We also have this from Bob in Anchorage: When I changed doctors a few years ago, he wouldn't even take me unless I was willing to take on a weight loss program. I was a little surprised since I was only about 15 pounds overweight. He insisted I join the clinic's weight watchers program. I did. It was great. It taught me how to eat well. I still dine out two or three times a week. All the patients at this very large Anchorage clinic must participate, and this makes a lot of sense since obesity is one of the biggest contributors to poor health. It really makes the patients actively participate in their own health outcomes. These days I work out five days a week, and I'm within two or three pounds of ideal weight.
Is that kind of a solution, Dr. Mishori, to require your patients if they're overweight to enter a program?
MISHORI: I think incentives work, but to an extent, and doctors are finding different ways to incentivize their patients, either to join groups in their practice or to join groups outside of the practice. I think it can work, but for a certain group of people.

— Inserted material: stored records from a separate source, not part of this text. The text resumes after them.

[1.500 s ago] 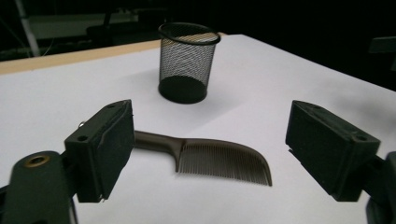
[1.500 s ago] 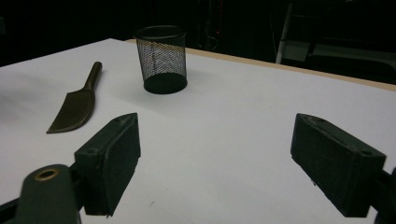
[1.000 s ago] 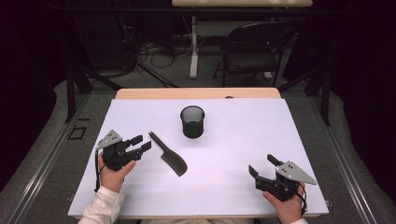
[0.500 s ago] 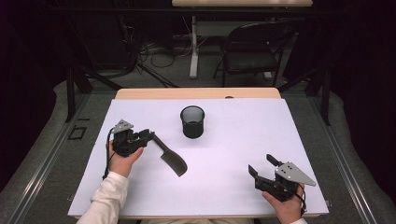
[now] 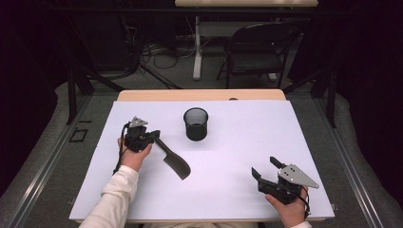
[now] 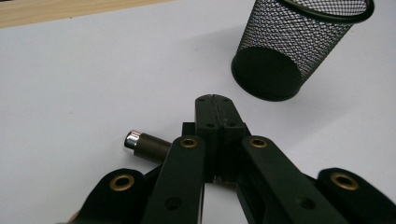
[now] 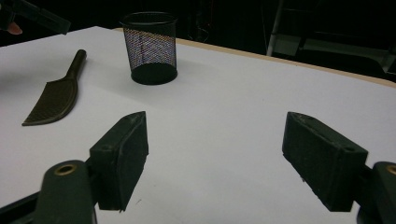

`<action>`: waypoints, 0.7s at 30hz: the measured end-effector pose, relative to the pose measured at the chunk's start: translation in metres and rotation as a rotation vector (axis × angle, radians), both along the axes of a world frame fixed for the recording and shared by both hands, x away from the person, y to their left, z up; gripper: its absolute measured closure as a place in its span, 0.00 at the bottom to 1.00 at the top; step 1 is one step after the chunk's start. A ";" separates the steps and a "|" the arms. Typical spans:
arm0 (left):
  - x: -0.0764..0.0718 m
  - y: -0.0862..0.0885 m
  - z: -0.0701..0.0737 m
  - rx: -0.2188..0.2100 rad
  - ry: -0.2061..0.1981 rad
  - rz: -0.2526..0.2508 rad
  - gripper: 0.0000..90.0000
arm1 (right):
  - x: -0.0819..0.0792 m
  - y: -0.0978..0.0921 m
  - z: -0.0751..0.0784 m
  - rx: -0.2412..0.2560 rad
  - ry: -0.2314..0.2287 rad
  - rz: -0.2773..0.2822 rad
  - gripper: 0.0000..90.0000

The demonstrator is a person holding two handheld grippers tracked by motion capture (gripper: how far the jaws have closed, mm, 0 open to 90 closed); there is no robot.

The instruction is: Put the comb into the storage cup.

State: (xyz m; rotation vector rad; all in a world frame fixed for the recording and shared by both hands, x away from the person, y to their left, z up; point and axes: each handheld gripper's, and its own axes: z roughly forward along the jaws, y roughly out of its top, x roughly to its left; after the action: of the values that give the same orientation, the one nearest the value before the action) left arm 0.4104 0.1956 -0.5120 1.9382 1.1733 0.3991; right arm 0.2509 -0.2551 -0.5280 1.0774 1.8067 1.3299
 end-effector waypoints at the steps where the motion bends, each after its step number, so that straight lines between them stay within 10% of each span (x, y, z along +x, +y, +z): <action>1: 0.002 -0.002 -0.001 0.010 0.005 0.001 1.00 | 0.000 0.001 0.000 -0.005 0.002 0.000 0.25; 21: 0.023 -0.017 -0.027 0.079 0.064 -0.002 1.00 | 0.005 0.007 -0.004 -0.045 0.026 0.019 0.25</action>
State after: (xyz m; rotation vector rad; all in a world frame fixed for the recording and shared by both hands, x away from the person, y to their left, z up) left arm 0.4335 0.1787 -0.5390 2.0336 1.2134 0.3902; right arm 0.2562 -0.2480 -0.5323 1.0603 1.8612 1.2851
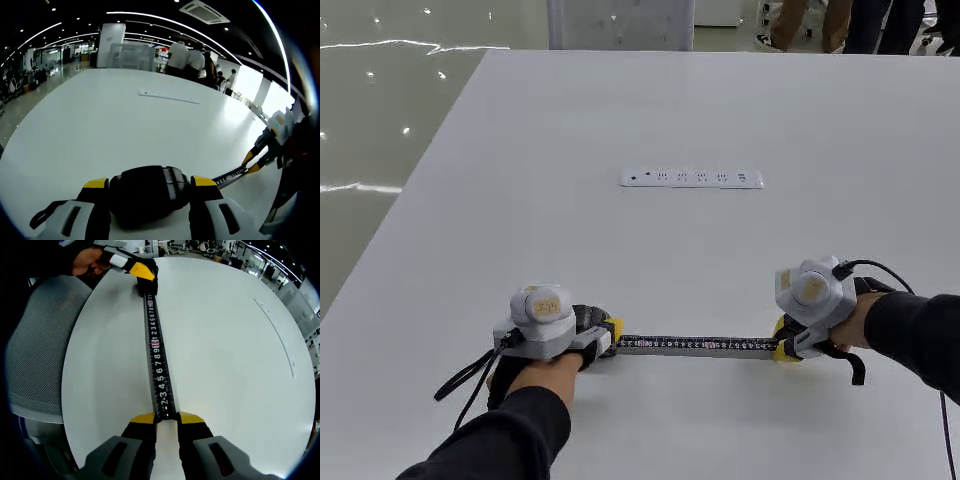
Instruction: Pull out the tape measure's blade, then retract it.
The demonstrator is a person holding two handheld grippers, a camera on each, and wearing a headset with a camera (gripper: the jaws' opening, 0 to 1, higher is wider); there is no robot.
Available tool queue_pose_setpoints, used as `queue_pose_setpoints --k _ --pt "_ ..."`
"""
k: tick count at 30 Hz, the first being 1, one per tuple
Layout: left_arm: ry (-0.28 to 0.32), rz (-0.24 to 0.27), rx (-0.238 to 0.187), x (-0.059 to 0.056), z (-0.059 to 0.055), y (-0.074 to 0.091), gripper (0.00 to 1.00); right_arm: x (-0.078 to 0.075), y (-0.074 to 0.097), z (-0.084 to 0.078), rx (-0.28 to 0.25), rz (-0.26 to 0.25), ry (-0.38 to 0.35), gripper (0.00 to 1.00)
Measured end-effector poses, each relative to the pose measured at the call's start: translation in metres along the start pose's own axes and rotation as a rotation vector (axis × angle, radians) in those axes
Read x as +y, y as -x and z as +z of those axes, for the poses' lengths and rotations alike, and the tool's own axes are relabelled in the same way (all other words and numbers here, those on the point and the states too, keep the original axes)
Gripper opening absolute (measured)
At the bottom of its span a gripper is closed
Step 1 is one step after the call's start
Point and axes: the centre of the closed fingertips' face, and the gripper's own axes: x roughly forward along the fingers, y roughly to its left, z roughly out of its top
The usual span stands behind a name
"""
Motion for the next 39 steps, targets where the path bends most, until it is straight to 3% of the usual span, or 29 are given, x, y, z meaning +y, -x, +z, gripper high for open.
queue_pose_setpoints --k 39 --pt "0.019 -0.062 0.015 0.0 -0.001 0.002 0.58 0.002 -0.007 0.02 -0.05 0.01 -0.006 0.12"
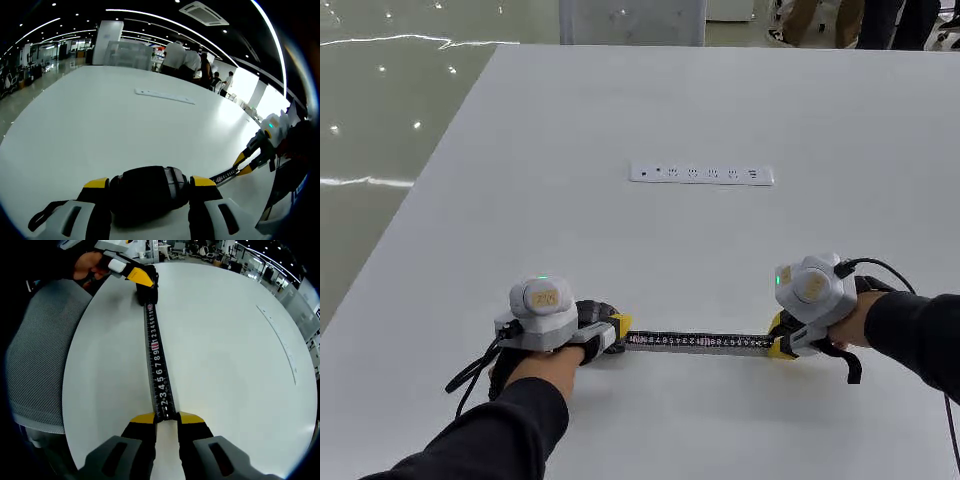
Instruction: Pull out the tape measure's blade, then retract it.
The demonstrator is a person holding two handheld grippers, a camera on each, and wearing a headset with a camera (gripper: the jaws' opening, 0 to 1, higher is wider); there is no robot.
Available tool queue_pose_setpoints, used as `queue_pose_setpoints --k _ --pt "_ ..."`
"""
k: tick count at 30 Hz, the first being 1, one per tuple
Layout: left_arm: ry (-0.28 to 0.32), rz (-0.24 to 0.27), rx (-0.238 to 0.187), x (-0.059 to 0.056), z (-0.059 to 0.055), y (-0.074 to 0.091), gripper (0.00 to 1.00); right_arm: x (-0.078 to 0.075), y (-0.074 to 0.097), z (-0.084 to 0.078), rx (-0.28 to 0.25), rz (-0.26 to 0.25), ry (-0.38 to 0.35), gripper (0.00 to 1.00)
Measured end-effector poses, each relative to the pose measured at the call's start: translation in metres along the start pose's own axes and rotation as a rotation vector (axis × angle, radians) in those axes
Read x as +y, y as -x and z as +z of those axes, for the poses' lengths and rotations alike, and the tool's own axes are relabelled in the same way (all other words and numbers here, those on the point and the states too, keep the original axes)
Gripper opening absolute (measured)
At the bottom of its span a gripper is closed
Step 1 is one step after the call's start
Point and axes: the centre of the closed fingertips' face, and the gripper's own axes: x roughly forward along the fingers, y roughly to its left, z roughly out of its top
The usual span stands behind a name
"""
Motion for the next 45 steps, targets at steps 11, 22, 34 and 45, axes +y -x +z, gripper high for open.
queue_pose_setpoints --k 11,22,34,45 --pt "0.009 -0.009 0.004 0.0 -0.0001 0.0006 0.58 0.0002 -0.0012 0.003 -0.005 -0.011 -0.014 0.12" --pt "-0.036 0.038 -0.042 -0.0028 0.0007 -0.0004 0.6 -0.0007 -0.0021 0.0037 -0.005 -0.013 -0.022 0.12" --pt "-0.163 0.097 -0.048 -0.0041 0.002 -0.0026 0.62 -0.0001 -0.0026 0.0036 -0.014 -0.018 -0.05 0.12" --pt "-0.194 0.11 -0.039 -0.0013 0.0011 -0.003 0.59 0.0003 -0.0043 0.0074 -0.023 -0.03 -0.066 0.12"
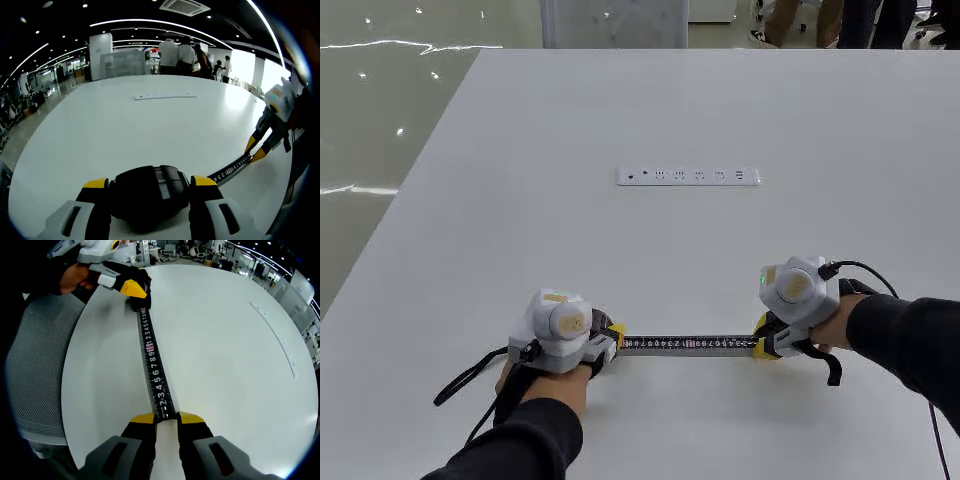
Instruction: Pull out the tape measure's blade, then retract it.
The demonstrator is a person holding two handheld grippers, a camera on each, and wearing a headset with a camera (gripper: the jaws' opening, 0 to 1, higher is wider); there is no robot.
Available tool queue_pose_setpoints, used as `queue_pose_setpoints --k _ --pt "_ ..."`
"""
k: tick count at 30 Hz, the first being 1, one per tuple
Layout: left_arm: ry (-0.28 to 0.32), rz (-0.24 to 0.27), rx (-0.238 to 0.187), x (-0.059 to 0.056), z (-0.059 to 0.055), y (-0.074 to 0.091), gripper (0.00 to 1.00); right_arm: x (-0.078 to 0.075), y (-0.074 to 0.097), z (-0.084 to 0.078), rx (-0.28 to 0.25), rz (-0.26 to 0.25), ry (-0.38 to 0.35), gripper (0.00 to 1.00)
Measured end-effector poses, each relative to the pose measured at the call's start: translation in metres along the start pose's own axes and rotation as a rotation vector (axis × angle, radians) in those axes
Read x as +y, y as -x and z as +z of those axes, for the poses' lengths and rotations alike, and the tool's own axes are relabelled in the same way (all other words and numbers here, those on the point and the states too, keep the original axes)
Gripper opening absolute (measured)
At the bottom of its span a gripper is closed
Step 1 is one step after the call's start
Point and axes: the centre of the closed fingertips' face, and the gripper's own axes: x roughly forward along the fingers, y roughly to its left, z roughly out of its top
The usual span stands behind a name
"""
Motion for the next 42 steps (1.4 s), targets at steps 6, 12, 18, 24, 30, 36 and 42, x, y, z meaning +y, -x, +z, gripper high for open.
queue_pose_setpoints --k 6,12,18,24,30,36,42 --pt "0.021 -0.026 0.006 0.0 0.001 0.001 0.58 -0.001 -0.001 0.002 -0.009 0.001 -0.009 0.12" --pt "0.034 -0.046 0.012 0.001 0.002 0.001 0.58 0.003 -0.005 0.013 -0.026 0.001 -0.012 0.12" --pt "0.029 -0.05 0.014 0.0 0.002 0.001 0.58 0.005 -0.01 0.023 -0.026 0.005 0.008 0.12" --pt "0.03 -0.06 0.014 0.0 0.002 0.001 0.58 0.005 -0.011 0.026 -0.029 -0.001 0.027 0.12" --pt "0.03 -0.067 0.017 -0.001 0.003 0.001 0.58 0.009 -0.013 0.033 -0.033 0.009 0.061 0.12" --pt "0.028 -0.075 0.02 -0.001 0.002 0.002 0.58 0.012 -0.017 0.041 -0.036 0.024 0.084 0.12" --pt "0.029 -0.079 0.021 -0.001 0.002 0.002 0.58 0.015 -0.019 0.047 -0.041 0.034 0.104 0.12"
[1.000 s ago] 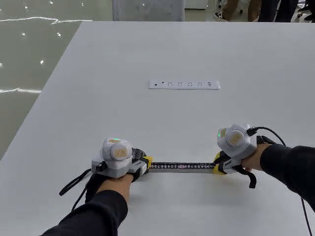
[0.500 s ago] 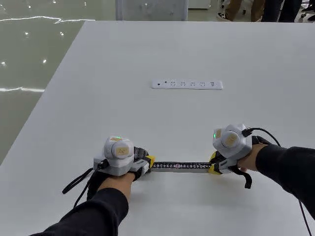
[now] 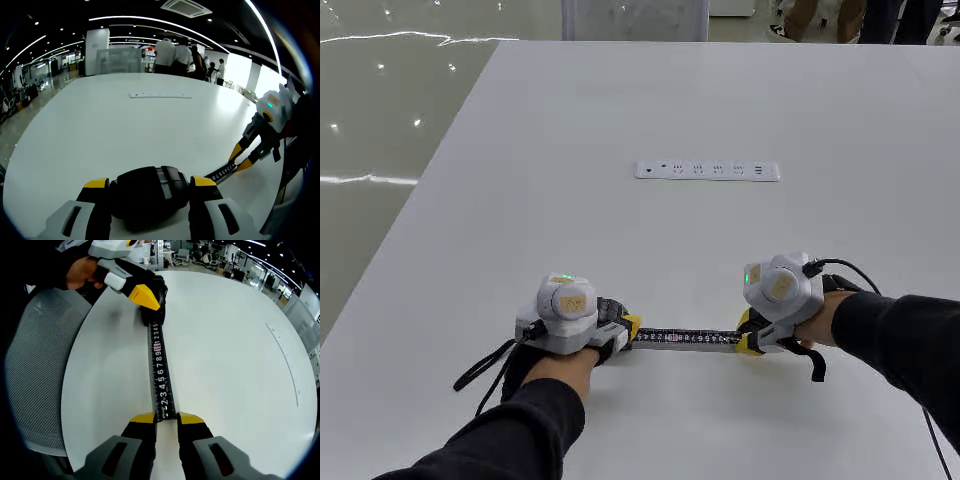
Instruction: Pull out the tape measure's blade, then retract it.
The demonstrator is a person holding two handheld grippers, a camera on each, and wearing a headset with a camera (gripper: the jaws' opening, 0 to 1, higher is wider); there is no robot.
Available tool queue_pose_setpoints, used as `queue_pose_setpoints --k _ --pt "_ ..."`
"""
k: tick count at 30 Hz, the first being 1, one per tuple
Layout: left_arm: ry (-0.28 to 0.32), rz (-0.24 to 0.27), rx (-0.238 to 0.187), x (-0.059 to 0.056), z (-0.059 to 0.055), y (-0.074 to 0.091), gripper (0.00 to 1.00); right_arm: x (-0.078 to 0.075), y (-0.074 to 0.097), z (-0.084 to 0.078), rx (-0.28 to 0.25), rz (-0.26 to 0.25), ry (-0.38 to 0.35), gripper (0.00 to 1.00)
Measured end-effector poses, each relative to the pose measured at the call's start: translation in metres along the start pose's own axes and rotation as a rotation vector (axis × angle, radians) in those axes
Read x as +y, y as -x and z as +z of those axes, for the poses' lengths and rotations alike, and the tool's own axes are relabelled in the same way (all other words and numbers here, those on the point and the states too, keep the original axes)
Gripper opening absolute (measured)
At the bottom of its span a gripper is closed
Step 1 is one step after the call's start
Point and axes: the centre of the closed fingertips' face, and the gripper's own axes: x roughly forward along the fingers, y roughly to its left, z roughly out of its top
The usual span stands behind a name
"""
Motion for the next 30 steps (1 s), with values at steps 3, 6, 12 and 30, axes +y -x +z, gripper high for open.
queue_pose_setpoints --k 3,6,12,30 --pt "-0.001 0.001 0.0 0.0 0.0 0.0 0.58 0.002 -0.002 0.005 -0.006 0.0 0.002 0.12" --pt "-0.003 -0.001 0.003 0.0 0.0 0.0 0.58 0.002 -0.004 0.009 -0.008 0.003 0.005 0.12" --pt "-0.003 0.001 0.003 0.0 0.0 0.0 0.59 0.003 -0.008 0.014 -0.013 0.005 0.001 0.12" --pt "0.016 -0.002 0.004 0.001 0.001 0.0 0.59 0.006 -0.021 0.038 -0.052 0.011 -0.014 0.12"
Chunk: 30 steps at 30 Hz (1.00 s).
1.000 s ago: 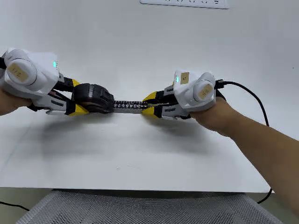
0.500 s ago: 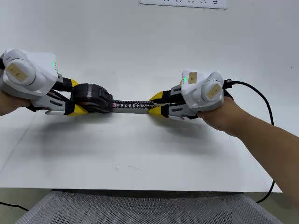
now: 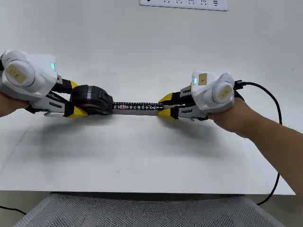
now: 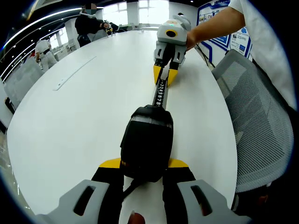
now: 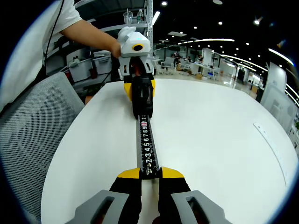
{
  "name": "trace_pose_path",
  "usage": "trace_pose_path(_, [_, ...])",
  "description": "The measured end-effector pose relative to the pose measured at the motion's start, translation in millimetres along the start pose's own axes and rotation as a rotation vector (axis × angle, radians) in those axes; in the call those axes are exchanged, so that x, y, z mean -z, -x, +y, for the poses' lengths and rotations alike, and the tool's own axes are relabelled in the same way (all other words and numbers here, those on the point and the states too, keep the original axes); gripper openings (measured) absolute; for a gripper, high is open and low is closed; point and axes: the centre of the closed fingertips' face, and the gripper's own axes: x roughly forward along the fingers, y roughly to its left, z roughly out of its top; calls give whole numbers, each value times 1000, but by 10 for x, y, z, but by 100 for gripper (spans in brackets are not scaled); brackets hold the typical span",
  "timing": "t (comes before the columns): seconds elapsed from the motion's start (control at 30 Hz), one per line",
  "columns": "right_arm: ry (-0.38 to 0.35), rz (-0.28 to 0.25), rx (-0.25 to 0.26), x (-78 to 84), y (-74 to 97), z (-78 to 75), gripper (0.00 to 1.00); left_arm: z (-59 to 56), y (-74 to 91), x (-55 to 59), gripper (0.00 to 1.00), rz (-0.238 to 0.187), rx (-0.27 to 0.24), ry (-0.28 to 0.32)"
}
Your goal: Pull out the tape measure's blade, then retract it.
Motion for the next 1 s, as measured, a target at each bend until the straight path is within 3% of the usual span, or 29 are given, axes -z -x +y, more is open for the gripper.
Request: trace_pose_path(1.0, [14, 68, 15, 254, 321, -78, 8, 0, 6, -10, 26, -3, 3, 8])
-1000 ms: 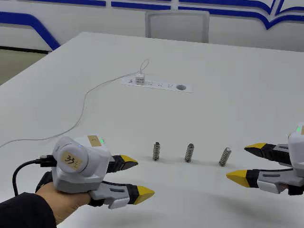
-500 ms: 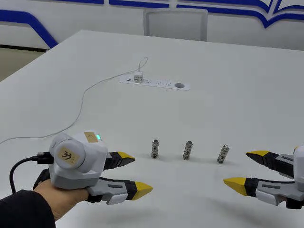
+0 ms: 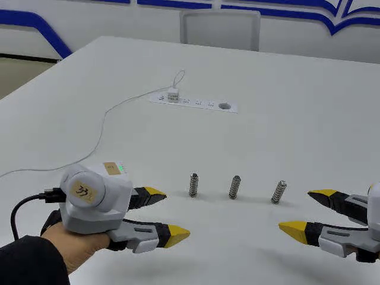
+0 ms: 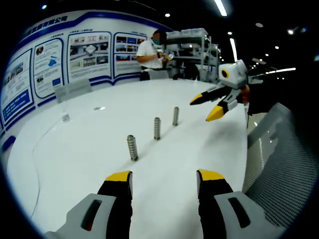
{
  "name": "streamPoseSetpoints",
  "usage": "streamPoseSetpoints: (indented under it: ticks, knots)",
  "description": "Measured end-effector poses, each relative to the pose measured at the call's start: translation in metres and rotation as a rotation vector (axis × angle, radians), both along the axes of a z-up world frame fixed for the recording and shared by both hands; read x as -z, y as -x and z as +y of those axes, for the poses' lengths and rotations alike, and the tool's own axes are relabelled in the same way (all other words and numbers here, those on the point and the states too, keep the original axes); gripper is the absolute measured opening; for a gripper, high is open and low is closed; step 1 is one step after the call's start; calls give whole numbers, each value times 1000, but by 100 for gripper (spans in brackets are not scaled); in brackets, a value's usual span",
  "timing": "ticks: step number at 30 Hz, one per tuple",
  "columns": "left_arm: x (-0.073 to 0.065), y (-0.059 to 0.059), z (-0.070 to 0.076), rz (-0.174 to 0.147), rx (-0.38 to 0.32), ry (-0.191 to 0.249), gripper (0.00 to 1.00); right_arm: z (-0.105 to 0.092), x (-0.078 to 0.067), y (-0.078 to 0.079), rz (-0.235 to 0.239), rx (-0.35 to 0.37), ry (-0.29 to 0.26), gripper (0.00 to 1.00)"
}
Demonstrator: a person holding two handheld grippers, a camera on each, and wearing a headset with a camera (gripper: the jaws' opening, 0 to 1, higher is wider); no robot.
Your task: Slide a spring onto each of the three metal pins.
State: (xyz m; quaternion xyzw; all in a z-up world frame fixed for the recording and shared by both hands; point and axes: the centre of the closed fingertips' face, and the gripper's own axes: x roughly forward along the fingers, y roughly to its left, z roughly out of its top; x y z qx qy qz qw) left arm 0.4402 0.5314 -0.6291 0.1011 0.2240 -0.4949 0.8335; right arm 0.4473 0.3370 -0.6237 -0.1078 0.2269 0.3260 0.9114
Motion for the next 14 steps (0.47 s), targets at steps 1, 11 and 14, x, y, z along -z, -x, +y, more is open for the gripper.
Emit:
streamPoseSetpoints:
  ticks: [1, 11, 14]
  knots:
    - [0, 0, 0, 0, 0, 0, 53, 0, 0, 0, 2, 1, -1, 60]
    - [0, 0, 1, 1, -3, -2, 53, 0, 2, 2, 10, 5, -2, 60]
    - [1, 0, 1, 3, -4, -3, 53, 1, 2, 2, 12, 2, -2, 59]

As I mentioned, you know, poor people have a whole different issue here because they - I don't think they can do triathlons. Maybe they can, but not a lot of them can because they don't have the money to spend. They don't have the environment to exercise in.
So we have to be very careful when we talk about all of these interventions, that we don't marginalize a whole set of the population. As you know, there are many people who have the wherewithal and the level of education to understand that, and then you need to have the desire and the resources. But many of us, many Americans, do not have the resources despite the fact that they would love to shed some pounds and start an exercise routine.
CONAN: And I wanted to finish up with you, Eileen O'Grady, by asking - you brought some of the principles of coaching into this field. I wonder if you're getting pushback.
O'GRADY: No, not so much. People seem to be really interested and engaged. And what I'm finding on this topic of eating - and the recent caller just saying that he just learned how to eat better. And so he was not in the category of emotional eating. He wasn't eating to bad feelings.
CONAN: Mm-hmm.
O'GRADY: So his remedy matched his situation. So what I find is that people are often hungry for something and they use food as something else, and food is a terrible mitigator to loneliness or stress or unhappy, meaningless work or any of these other things. So you really have to coach the person and their environment. And if any of the listeners out there are feeling stuck in any way in some self-defeating pattern, there's absolutely no reason for you ever to feel that way.
CONAN: Eileen O'Grady, thanks very much for your time today, appreciate it. And our thanks as well to Dr. Ranit Mishori, who joined us from Minneapolis, and appreciate your time.